The tingle faded. Sinclair breathed a sigh of relief. Just for a moment he’d thought he might be the unlucky object of her desires! But surely Eugenie Belmont—royal blood or not—would be too canny to think she could ever be in the same class as the Duke of Somerton!
He wondered now whether it would be in his interest—in Jack’s interest—if he found someone for Miss Belmont. A wealthy gentleman of lesser birth? Or even a businessman, a manufacturer, with money to burn on a rundown hovel like Belmont Hall? It was something to consider. Miss Belmont would be grateful to him, he was sure, and therefore Jack would look upon him favorably. The entire Belmont family would be in his debt and would not mind him borrowing their son for the sake of his horses.
And yet it was odd how often he had found himself remembering Eugenie Belmont during the past three months. The smile in her green eyes, for instance, and the way they sparkled. And how, despite her lack of stature, she had stood up to him in the lane, so straight, for all that she was barely up to his shoulder. As if she meant to protect her brothers at all costs. That pink flush in her cheeks and on her soft lips, her wild curls, and those endearing freckles scattered across her nose, as she stood in the doorway of her home. The sensation that he knew exactly what had attracted a king to make her commoner ancestress his mistress. Surely in normal circumstances her features should have faded from his memory? Instead they seemed to become clearer, more distinct. . .
“Your Grace?”
He almost jumped—as if he’d been caught doing something wrong. When he turned he found one of his servants hesitating behind him, loath to interrupt his cogitations.
“What is it?” Not Annabelle again, he hoped. He would be relieved when the girl was on her way to London and the welcoming arms of her fiancé.
“A Miss Eugenie Belmont has arrived, with her brothers, to visit Erik the, eh, goat.”
The servant looked startled when Sinclair smiled; he had expected the lip curl for which his master was so famous.
Well, this was providential, thought Sinclair. He didn’t even consider avoiding them; the idea simply didn’t even enter his head.

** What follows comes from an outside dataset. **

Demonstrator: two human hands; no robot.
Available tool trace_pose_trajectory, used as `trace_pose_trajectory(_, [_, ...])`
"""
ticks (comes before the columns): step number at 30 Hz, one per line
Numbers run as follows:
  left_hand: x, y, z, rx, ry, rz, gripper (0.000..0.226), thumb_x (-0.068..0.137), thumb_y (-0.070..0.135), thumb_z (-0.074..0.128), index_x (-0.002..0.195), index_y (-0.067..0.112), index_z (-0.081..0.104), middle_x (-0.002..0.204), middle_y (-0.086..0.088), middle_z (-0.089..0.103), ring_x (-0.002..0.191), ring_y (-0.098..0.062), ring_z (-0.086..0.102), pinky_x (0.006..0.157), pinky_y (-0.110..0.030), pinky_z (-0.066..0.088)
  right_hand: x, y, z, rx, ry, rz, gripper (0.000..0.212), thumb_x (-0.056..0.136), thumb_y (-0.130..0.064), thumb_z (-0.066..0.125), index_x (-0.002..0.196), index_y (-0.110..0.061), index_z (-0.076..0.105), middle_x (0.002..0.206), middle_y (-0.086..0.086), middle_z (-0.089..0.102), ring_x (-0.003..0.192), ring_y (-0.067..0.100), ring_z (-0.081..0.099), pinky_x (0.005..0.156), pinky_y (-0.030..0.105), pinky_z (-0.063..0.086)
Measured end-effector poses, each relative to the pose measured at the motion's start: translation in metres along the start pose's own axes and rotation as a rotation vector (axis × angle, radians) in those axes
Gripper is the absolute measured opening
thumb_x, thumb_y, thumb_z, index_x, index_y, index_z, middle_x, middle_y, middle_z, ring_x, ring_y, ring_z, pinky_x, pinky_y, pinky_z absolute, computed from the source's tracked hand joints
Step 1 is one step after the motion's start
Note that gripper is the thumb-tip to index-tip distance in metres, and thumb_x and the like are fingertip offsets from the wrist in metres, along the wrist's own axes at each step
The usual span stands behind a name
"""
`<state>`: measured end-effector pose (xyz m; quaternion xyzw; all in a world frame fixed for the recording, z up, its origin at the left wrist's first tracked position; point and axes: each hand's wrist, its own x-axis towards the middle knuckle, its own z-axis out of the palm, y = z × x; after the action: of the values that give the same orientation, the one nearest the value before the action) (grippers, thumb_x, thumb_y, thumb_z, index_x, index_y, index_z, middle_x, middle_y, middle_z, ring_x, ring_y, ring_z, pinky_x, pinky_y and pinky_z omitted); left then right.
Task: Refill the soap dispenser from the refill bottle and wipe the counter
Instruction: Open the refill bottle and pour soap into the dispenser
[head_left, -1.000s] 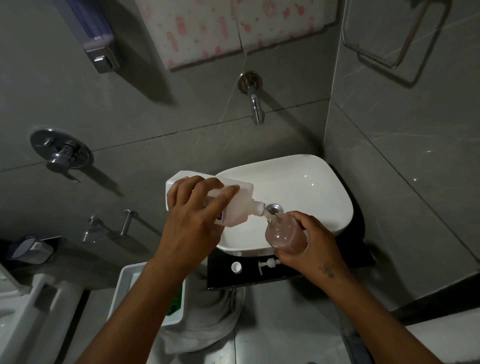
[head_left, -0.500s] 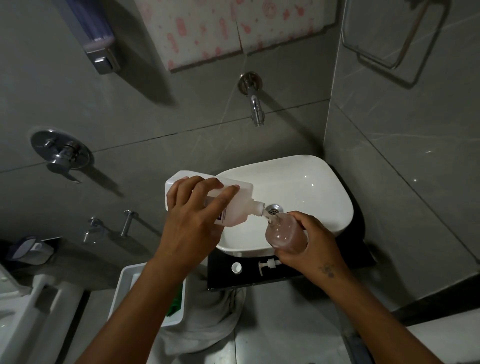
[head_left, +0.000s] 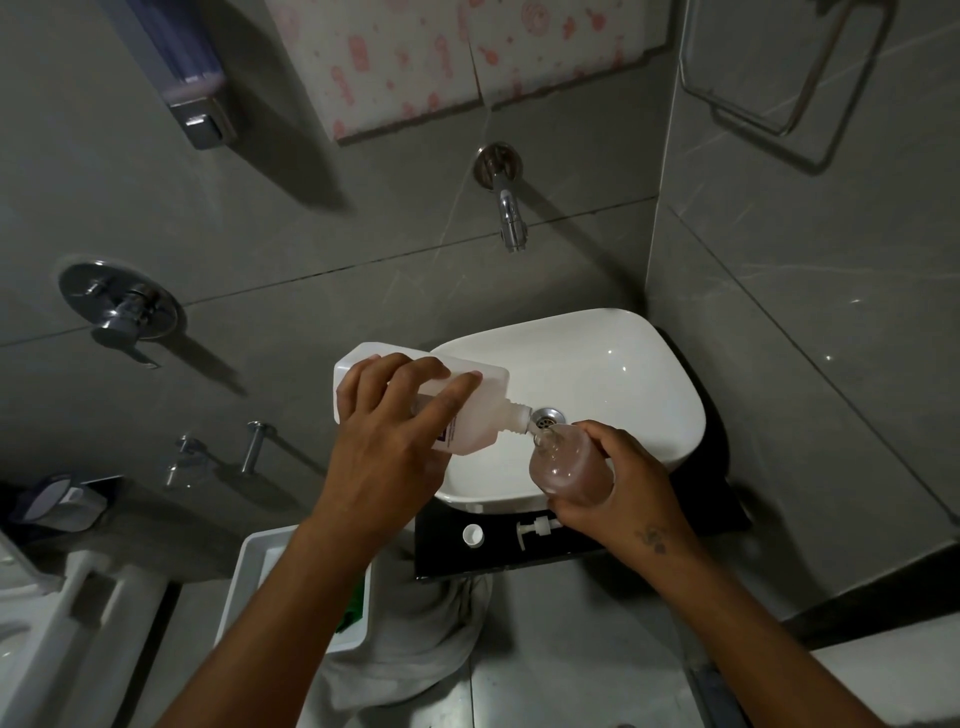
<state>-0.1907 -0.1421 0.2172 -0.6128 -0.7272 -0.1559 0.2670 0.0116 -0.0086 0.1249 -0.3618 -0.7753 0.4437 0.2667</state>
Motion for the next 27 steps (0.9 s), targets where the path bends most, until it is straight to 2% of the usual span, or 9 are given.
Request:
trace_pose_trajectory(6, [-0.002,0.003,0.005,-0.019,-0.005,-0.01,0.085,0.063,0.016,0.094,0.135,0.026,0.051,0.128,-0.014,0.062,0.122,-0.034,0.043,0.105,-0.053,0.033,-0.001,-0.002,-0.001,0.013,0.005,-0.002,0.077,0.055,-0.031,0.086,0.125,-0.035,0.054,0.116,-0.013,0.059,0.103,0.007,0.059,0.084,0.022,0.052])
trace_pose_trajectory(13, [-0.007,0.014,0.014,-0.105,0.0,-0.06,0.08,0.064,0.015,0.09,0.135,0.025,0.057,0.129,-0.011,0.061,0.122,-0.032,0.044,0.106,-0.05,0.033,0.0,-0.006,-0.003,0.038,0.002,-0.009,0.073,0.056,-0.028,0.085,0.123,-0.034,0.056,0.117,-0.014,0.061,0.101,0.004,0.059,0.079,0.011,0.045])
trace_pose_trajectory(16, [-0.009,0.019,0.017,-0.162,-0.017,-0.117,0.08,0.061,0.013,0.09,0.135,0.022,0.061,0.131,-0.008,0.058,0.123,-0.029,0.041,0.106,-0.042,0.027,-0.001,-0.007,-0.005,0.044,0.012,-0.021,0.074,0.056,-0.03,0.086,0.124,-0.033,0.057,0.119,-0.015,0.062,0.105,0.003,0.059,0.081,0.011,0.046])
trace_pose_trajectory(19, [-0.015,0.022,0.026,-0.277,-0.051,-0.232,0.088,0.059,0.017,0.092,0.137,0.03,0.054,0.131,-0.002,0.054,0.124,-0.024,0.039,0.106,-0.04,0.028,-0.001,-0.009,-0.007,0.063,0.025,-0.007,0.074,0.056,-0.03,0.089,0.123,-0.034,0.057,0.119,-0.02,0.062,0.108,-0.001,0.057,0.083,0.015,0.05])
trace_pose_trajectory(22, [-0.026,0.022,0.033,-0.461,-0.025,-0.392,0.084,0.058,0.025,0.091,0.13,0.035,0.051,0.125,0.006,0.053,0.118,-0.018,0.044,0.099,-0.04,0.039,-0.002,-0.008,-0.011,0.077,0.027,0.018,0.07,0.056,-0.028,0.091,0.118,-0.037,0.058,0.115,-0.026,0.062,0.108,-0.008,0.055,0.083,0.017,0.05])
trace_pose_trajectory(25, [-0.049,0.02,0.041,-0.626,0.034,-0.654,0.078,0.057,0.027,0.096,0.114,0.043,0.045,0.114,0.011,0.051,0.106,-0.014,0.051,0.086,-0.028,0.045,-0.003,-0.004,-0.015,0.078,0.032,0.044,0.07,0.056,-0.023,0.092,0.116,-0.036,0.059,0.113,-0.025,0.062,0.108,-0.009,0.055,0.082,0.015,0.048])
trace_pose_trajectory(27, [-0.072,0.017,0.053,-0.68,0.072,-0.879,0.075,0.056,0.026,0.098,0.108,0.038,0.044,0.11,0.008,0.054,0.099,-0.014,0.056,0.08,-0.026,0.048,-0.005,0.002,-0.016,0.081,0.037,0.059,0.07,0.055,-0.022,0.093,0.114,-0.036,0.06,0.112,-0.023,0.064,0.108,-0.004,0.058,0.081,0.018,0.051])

He told himself he was keen to observe Jack with the stallion, and of course there was the question of whether finishing school had made any changes in Miss Eugenie Belmont. He hoped she hadn’t become too conventional.
Is she still a hoyden?
He set off across the terrace with long strides which were undeniably eager.
Chapter 3
It was only the second time Eugenie had been to Somerton. The first time was when she and her parents had visited while the duke’s family was away and the grounds were thrown open to the public. Although she had not been able to enter the house—that was locked up tight—and could only stand gazing at it from various corners of the garden, she had found it quite dazzling. And she took the time to discover a little of its history.

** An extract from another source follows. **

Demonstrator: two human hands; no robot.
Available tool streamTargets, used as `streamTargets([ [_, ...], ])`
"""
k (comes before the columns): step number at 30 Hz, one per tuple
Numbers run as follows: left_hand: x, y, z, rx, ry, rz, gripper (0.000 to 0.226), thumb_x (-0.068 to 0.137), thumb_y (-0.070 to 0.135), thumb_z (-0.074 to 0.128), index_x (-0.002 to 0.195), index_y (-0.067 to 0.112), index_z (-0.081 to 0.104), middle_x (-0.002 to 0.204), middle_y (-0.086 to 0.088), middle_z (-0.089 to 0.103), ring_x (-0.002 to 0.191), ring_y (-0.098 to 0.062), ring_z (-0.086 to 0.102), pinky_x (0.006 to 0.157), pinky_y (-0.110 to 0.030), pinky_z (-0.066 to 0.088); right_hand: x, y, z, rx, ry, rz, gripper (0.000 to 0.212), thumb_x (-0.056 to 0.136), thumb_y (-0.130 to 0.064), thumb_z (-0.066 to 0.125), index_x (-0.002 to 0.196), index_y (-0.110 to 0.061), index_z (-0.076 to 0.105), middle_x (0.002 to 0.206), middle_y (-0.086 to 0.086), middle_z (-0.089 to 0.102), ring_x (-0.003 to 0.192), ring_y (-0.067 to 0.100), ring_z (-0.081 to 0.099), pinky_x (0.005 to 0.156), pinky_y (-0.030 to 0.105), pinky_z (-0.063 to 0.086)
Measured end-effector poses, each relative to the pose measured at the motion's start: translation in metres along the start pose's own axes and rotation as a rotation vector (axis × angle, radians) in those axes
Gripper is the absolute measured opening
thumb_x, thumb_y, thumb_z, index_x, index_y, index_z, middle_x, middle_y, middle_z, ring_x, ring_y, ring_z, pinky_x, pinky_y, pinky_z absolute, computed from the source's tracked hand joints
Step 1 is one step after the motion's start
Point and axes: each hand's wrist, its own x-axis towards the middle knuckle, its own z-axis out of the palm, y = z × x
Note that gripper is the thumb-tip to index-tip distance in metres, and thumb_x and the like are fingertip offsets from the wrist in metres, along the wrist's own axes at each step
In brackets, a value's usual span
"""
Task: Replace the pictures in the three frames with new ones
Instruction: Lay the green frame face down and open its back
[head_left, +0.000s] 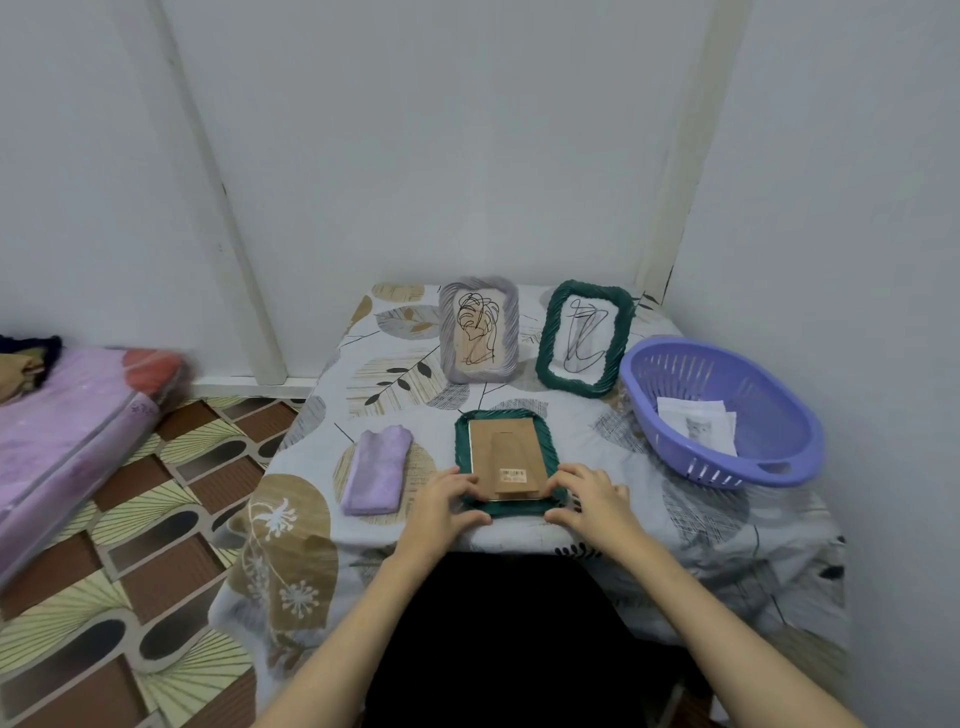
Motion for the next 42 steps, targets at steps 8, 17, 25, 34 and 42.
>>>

Somerton in its present incarnation was built by the first duke, in the seventeenth century, after he’d covered himself in glory during the wars on the Continent, but parts of an older house remained hidden behind the new, grand facade. The Italian Renaissance architecture was meant to impress—after all this was one of England’s premier families—and one was not allowed to forget it.
“Are you sure you’ve got this right, Jack?” Terry ruffled his brother’s hair. “You’re not having us on? Are you really welcome here?”

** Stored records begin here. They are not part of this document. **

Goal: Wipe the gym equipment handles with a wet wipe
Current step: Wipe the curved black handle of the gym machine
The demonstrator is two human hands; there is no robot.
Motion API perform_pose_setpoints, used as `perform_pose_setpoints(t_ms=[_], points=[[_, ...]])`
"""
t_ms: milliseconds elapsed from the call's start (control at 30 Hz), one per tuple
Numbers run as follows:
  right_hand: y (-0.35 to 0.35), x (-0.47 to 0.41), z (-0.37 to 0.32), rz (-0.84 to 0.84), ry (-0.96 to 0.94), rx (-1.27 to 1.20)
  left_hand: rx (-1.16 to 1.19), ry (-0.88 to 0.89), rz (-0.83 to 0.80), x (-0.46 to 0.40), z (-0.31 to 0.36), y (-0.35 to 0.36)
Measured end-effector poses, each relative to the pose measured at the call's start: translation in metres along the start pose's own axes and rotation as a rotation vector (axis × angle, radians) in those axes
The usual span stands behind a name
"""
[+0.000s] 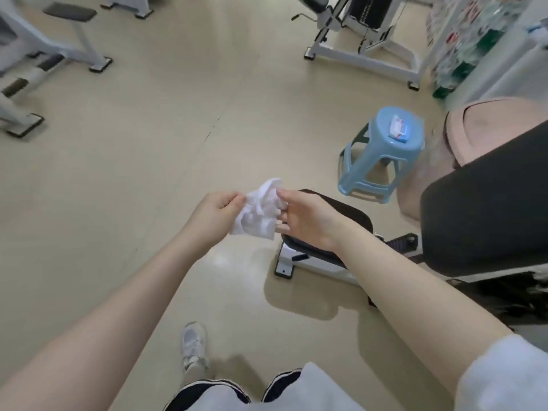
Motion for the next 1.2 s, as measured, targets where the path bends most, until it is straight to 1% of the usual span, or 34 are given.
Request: perform_pose_setpoints(t_ms=[67, 133, 233, 367, 433, 533, 600, 667, 767, 867, 967, 1067, 1200], points=[[0.037, -0.042, -0.008, 0.024, -0.021, 0.119, 0.036, -0.041, 0.021, -0.033, -0.019, -0.045], [0.056, -0.084, -0.021, 0.149, -0.057, 0.204, 0.095, -0.064, 0.027, -0.066, -0.028, -0.08], [0.063, -0.126, -0.046, 0.333, -0.079, 0.216, 0.082, -0.064, -0.012, -0.114, -0.029, -0.105], [0.048, -0.171, -0.089, 0.449, -0.106, 0.21, 0.162, -0.046, -0.12, -0.181, -0.01, -0.105], [0.037, -0.199, -0.117, 0.474, -0.131, 0.231, 0.112, 0.004, -0.185, -0.218, 0.006, -0.098], [0.012, -0.25, -0.152, 0.525, -0.135, 0.212, 0.048, 0.029, -0.298, -0.283, 0.018, -0.078], [-0.008, -0.292, -0.174, 0.521, -0.129, 0.194, 0.05, 0.031, -0.34, -0.335, 0.023, -0.066], [-0.027, -0.335, -0.205, 0.47, -0.143, 0.159, 0.105, 0.017, -0.398, -0.395, 0.03, -0.053], [-0.06, -0.391, -0.271, 0.39, -0.171, 0.055, 0.174, -0.02, -0.465, -0.488, 0.052, -0.04], [-0.098, -0.44, -0.341, 0.371, -0.171, 0.007, 0.221, -0.043, -0.473, -0.583, 0.083, -0.033], [-0.137, -0.488, -0.397, 0.405, -0.142, -0.027, 0.382, -0.104, -0.446, -0.67, 0.116, -0.027], [-0.178, -0.543, -0.439, 0.489, -0.102, 0.051, 0.428, -0.116, -0.437, -0.748, 0.146, -0.012], [-0.232, -0.634, -0.502, 0.527, -0.104, 0.247, 0.325, -0.055, -0.392, -0.865, 0.178, 0.023]])
Point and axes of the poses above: each hand's wrist, its own x-axis away from the middle knuckle, its own y-axis out of the palm, z = x × y, the point moved 9 cm from there along -x, towards the middle knuckle, and after that the axes turned 11 degrees about z, right-handed, at the moved point
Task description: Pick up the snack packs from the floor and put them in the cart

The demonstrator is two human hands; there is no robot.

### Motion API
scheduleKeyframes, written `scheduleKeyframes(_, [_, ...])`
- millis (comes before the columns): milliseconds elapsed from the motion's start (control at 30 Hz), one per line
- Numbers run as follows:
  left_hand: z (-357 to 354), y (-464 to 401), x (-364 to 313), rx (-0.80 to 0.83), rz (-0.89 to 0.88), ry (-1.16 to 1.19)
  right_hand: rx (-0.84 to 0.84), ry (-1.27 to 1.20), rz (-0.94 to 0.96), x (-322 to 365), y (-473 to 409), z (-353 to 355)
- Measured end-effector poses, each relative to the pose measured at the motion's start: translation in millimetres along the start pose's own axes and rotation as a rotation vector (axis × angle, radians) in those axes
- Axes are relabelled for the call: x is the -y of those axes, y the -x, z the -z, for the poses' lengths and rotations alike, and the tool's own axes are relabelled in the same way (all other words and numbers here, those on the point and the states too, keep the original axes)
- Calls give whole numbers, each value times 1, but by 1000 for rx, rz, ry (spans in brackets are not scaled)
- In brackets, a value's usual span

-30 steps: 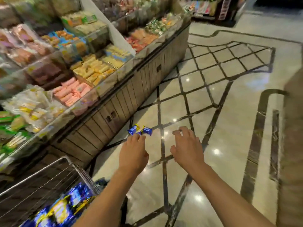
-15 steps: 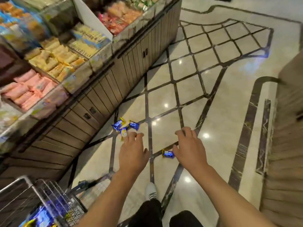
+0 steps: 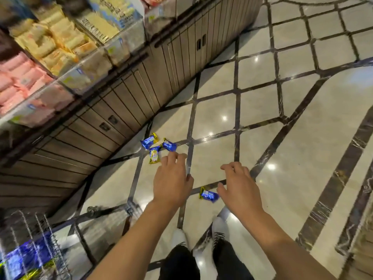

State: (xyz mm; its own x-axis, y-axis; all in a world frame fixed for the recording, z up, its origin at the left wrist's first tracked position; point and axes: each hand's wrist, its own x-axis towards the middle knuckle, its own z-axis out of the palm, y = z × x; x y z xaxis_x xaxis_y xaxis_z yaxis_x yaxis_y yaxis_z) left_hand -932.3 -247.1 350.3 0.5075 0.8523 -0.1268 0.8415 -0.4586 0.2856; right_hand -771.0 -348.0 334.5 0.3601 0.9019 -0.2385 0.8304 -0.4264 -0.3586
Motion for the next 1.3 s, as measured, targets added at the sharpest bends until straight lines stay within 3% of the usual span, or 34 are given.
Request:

Jack ducked away from his hand. “I’ve been before, you know,” he said irritably. “I’m allowed to visit anytime I like. The duke said so.”
“I was there when Erik introduced himself to the duke,” Eugenie reminded Terry. “And I think Jack has made quite an impression with the groom. You know how he is with horses.”
Terry shrugged, playing at being unimpressed. His hair was falling into his eyes, his neck cloth was untied, and he lounged as if there were no bones in his body. It was all an act, she knew that, but she wished he wouldn’t behave that way. She shuddered to think what the duke would think of him. Indeed she shuddered whenever she imagined the duke in the company of any of her family.